TASK ITEM:
Both the line containing "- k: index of" and the line containing "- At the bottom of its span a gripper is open" belong to the span. Output exactly that span from the listing below, and nothing outside it.
________________________________________
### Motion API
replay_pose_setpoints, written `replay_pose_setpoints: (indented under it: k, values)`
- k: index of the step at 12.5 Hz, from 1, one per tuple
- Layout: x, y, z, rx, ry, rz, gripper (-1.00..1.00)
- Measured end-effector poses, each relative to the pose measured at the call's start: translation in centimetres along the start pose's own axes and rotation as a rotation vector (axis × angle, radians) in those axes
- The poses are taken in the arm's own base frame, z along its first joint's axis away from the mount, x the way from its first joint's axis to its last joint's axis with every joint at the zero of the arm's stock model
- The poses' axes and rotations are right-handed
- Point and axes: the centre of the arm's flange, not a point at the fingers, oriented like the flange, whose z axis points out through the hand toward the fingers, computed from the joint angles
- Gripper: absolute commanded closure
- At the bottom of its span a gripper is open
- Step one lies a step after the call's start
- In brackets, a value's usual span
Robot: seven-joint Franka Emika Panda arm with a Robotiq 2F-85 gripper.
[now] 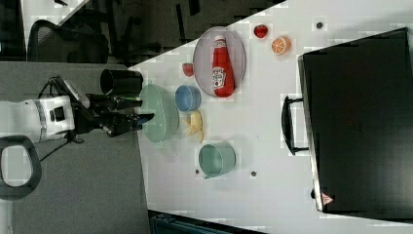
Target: Pick ketchup from plate and place it on table.
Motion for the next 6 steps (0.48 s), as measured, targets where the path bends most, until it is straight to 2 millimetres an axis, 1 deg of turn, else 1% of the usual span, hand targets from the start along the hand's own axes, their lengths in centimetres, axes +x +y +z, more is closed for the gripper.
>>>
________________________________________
SOLUTION FOR THIS EXERCISE:
- k: index of the step at 12.5 Hz, from 1, one per tuple
- Layout: x, y, z, rx, ry, rz, gripper (-1.00..1.00)
- Measured end-effector poses, each relative to the pose measured at the call's start: translation in centimetres along the start pose's own axes and rotation as a rotation vector (axis × angle, radians) in those axes
- The poses are taken in the arm's own base frame, z along its first joint's axis away from the mount, x the way from its first joint's axis to its last joint's axis with every joint at the zero of the arm's stock model
- The poses' axes and rotations are right-handed
- Point and axes: the centre of the arm's flange, not a point at the fingers, oriented like the flange, whose z axis points out through the hand toward the fingers, computed from the joint angles
- Gripper: absolute commanded closure
- At the bottom of its span a gripper is open

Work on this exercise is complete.